Background technology
Arthroscope inferior ligament Reconstruction treats ligamentum intraarticulare damage, recovery stability of joint and the effective surgical treatment of function at present, add up according to orthopedic sports medicine association of the U.S. (AOSSM), annual at least 60 ten thousand people in the whole world carry out ligamentum intraarticulare Reconstruction, account for 21.6% of operation on joint.Although this technology achieves huge curative effect clinically, bone-ligament interface healing difficult problem still annoyings numerous clinical workers, once ligament-bone interface poor healing, probably causes whole operative failure.Therefore how improving ligament-knitting is the key factor determining operation late result and prevention of postoperative complication.
At present, clinical conventional ligament fixing means fixes through bone marrow road absorbable interference screw fixation.Interference screw is many to be made up of Poly-L-lactic acid (polyL-lacticacid, PLLA).PLLA has good biocompatibility and suitable degradation speed, and along with the absorption of own material, the whole tunnel of filling that osseous tissue is synchronous, makes implantation ligament and tunnel form good healing.
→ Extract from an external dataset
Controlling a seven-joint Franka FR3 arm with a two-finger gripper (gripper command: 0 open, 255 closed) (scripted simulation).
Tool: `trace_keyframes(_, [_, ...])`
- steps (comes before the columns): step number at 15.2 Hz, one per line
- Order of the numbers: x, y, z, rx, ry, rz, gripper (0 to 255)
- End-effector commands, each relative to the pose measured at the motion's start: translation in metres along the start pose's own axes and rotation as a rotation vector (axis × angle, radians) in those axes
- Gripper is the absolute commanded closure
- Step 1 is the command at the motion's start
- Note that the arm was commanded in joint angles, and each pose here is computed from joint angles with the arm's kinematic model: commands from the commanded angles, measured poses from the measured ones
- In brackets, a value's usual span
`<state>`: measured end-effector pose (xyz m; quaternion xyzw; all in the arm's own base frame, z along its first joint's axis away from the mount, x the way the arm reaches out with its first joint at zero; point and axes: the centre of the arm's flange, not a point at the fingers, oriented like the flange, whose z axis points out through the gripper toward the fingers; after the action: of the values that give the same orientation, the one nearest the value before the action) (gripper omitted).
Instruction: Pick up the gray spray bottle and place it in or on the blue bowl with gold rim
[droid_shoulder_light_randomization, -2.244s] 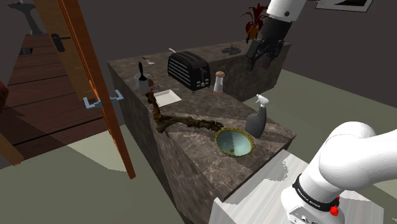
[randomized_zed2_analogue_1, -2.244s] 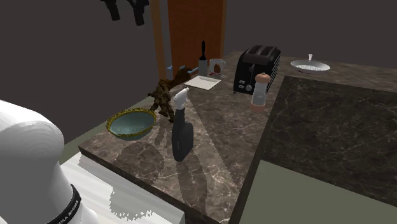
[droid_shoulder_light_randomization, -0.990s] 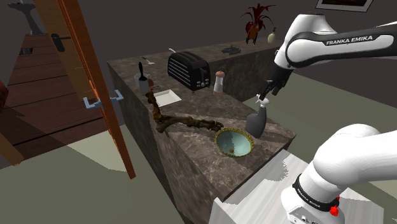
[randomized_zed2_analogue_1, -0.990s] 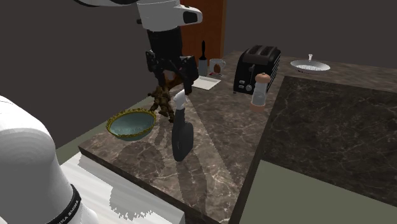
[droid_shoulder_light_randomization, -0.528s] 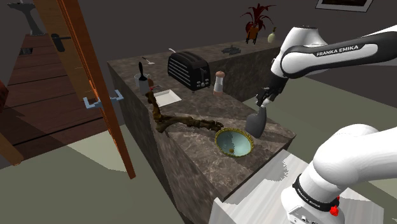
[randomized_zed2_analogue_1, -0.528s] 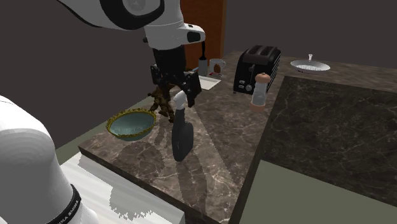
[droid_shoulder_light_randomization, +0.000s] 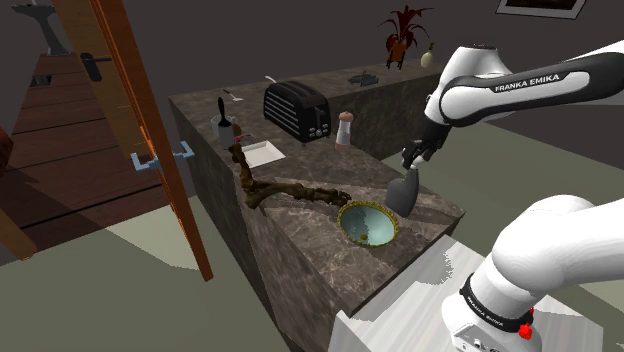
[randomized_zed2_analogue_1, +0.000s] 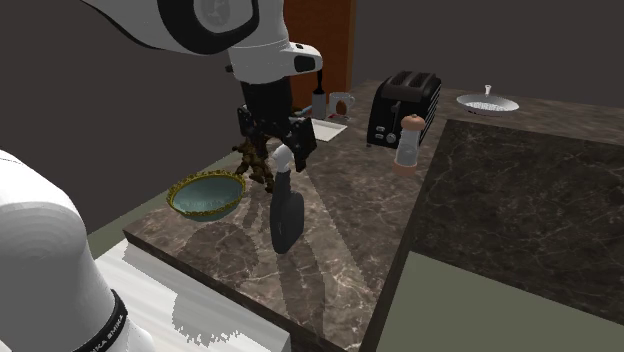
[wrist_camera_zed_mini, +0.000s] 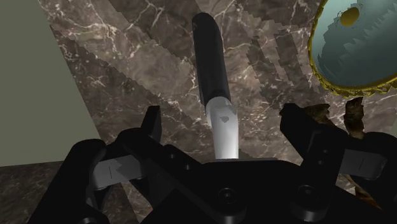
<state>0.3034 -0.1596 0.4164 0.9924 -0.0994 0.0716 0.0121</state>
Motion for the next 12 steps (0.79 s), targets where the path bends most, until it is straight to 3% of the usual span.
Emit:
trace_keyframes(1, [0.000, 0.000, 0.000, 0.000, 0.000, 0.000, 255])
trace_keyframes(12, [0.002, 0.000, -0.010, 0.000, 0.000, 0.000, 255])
But simple PLLA does not have self-bone grafting function, tunnel can be expanded because bone formation rate in tunnel is not mated with PLLA degree of absorption, ligament is fixing unstable.Current utilization composite hydroxylapatite (hydroxyapatite clinically, HAP) bioabsorbable interference screw has and to a certain degree improves in induced osteogenesis, but, because in synthetic HAP and skeleton, HAP exists size difference, cause skeletonization effect still not good.Therefore, prepare absorbable interference screw fixation with PLLA can improve its induced osteogenesis activity by building 20 nano-HAPs being similar to human body HAP.
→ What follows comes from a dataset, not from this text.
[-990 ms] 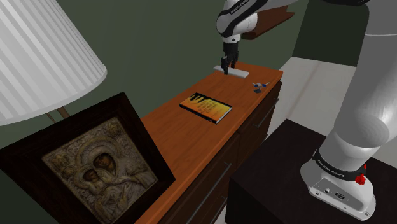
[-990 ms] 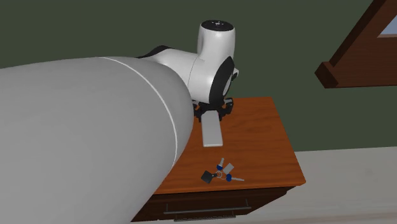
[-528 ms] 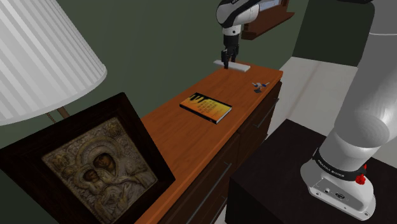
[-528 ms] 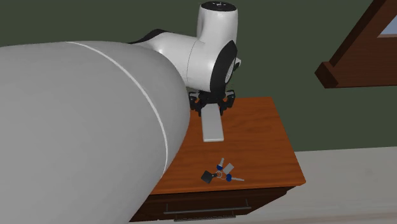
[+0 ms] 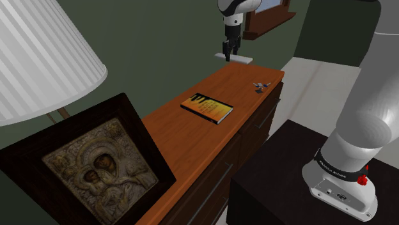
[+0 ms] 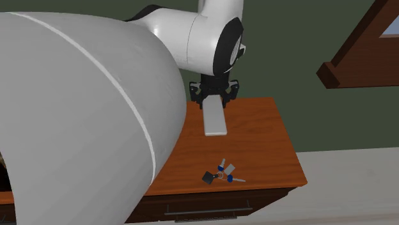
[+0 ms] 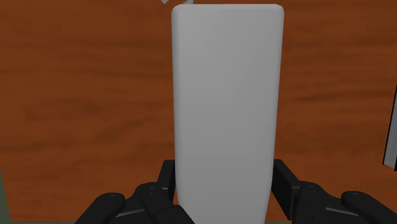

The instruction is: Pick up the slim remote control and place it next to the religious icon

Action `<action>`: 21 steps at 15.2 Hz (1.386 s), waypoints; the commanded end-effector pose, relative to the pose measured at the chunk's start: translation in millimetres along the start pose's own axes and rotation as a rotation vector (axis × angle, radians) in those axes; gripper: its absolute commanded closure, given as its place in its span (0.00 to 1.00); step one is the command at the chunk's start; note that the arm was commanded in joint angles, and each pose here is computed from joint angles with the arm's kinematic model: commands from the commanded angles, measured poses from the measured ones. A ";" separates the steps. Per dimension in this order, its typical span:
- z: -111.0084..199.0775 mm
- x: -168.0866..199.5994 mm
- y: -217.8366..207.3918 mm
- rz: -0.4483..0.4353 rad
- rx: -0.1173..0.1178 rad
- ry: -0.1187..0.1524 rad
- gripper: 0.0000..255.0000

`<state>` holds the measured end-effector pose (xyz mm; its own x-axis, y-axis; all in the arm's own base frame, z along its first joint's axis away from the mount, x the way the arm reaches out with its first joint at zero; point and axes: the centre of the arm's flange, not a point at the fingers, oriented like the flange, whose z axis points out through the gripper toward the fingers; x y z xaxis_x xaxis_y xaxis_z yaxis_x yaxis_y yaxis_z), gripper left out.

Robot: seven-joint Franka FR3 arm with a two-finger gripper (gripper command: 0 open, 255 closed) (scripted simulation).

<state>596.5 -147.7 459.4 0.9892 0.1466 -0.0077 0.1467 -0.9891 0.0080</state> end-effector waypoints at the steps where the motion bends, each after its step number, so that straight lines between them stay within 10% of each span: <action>1: -10.6 0.1 0.4 0.000 0.000 0.000 1.00; 21: -116.2 -0.7 1.2 0.000 0.000 0.000 1.00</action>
<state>597.4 -148.1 568.8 0.9892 0.1467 -0.0076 0.1467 -0.9891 0.0079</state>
Meanwhile, correlational study is pointed out, the calcification fibrous cartilage layer in human normal ligament-bone syndeton is the major shift structure connecting ligament and osseous tissue.Calcification fibrous cartilage holds a small amount of hypertrophic chondrocyte primarily of a large amount of extracellular matrix (extracellularmatrix, ECM) and forms.Noncollagen protein is as the key component in ECM, wherein cartilage oligo-substrate protein (cartilageoligomericmatrixprotein, COMP) there is the structure that the adhesion of inducer substance stem cell, cartilage differentiation, participation regulation and control ECM and osseous tissue are shown in, maintain the effect of calcified cartilage transition structure.
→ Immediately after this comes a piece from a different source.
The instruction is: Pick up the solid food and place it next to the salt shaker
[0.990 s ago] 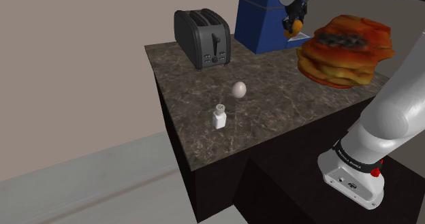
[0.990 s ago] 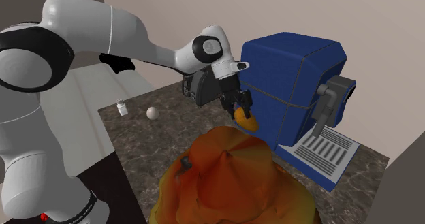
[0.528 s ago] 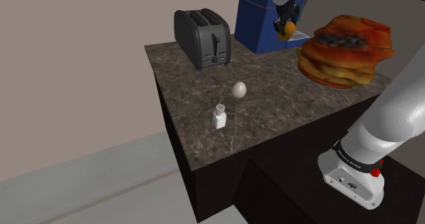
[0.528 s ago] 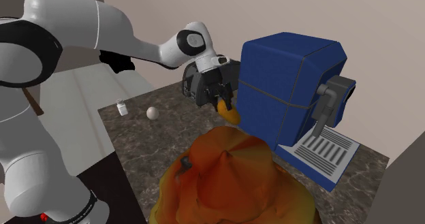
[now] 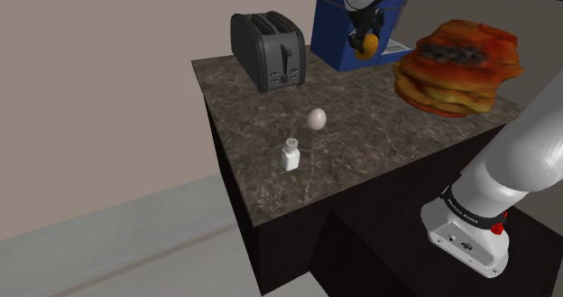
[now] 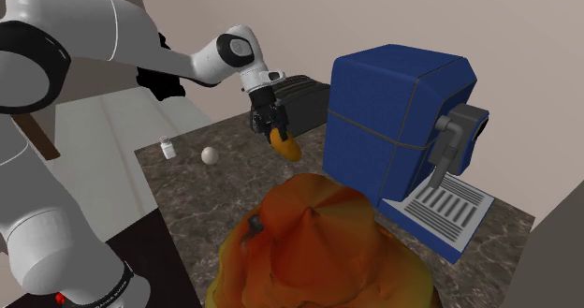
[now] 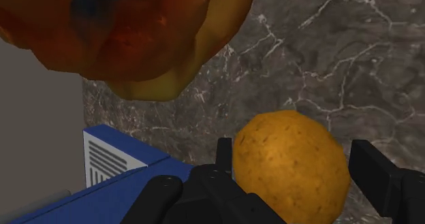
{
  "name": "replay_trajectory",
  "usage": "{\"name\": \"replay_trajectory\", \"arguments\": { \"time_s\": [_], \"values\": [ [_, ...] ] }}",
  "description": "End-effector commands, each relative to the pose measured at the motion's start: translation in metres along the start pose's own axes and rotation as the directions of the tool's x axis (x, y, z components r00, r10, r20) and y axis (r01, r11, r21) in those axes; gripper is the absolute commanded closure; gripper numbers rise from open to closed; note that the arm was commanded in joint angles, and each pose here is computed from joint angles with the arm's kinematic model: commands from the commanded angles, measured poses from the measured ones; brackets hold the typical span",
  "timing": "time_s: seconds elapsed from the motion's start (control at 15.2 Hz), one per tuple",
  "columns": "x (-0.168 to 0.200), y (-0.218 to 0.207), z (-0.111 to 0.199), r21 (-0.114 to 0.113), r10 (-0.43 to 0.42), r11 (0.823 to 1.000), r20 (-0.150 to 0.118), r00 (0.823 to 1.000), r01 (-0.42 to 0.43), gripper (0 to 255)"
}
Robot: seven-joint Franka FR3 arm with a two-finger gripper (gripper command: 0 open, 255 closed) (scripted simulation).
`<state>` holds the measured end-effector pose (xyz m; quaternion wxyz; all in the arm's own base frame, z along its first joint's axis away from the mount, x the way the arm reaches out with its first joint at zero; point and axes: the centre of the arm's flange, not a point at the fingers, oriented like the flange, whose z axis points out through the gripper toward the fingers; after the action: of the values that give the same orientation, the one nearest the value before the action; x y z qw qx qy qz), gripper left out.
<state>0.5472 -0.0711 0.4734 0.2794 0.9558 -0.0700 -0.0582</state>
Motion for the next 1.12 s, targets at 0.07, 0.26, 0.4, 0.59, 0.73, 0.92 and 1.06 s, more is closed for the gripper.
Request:
{"name": "replay_trajectory", "arguments": {
  "time_s": [0.07, 0.26, 0.4, 0.59, 0.73, 0.92, 1.06],
  "values": [
    [-0.012, -0.036, -0.02, -0.001, 0.001, 1.0, 0.0, 1.0, -0.001, 255],
    [-0.021, -0.068, -0.041, -0.001, 0.001, 1.0, 0.0, 1.0, -0.001, 255],
    [-0.028, -0.09, -0.054, -0.001, 0.001, 1.0, 0.0, 1.0, -0.001, 255],
    [-0.038, -0.123, -0.074, -0.001, 0.001, 1.0, 0.0, 1.0, -0.001, 255],
    [-0.044, -0.144, -0.088, -0.001, 0.001, 1.0, 0.0, 1.0, -0.001, 255],
    [-0.054, -0.177, -0.108, -0.001, 0.001, 1.0, 0.0, 1.0, -0.001, 255],
    [-0.061, -0.199, -0.122, -0.001, 0.001, 1.0, 0.0, 1.0, -0.001, 255]
  ]
}}
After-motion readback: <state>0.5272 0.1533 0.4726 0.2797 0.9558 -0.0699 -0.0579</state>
Chitosan, hyaluronic acid all have good biocompatibility and degradability, are widely used in field of tissue engineering technology.Liposome, because of the instrument of its good fat-soluble Chang Zuowei cell transfecting, by building pEGFP-COMP recombiant plasmid, and utilizes liposome to carry out wrapping up the transfection efficiency that effectively can improve recombiant plasmid, and convenient by green fluorescent protein monitoring transfection efficiency.By layer upon layer electrostatic self-assembling technique, utilize chitosan, hyaluronic acid, the charged positive negativity of liposome, pEGFP-COMP is assembled to absorbable interference screw fixation surface, impel gene thin layer degrade and discharge plasmid DNA for a long time in physiological conditions, calcification fibrous cartilage is formed to promote bone-Ligament healing to utilize gene therapy means to promote.
Summary of the invention
An object of the present invention is to provide a kind of screw of Absorbable rod compound interface, it is the Absorbable rod compound interface screw of a kind of cartilage oligo-substrate protein (COMP) gene thin layer assembling, this interference screw has good biocompatibility and osteoinductive, the most important thing is that the release that effectively can regulate and control COMP gene is to strengthen short calcification fibrous cartilage effect, improve host cell infection rate, induction ligament is implanted rear bone-ligament interface and is well healed, for ligamentum intraarticulare reconstruction operations combined gene therapy provides new thought.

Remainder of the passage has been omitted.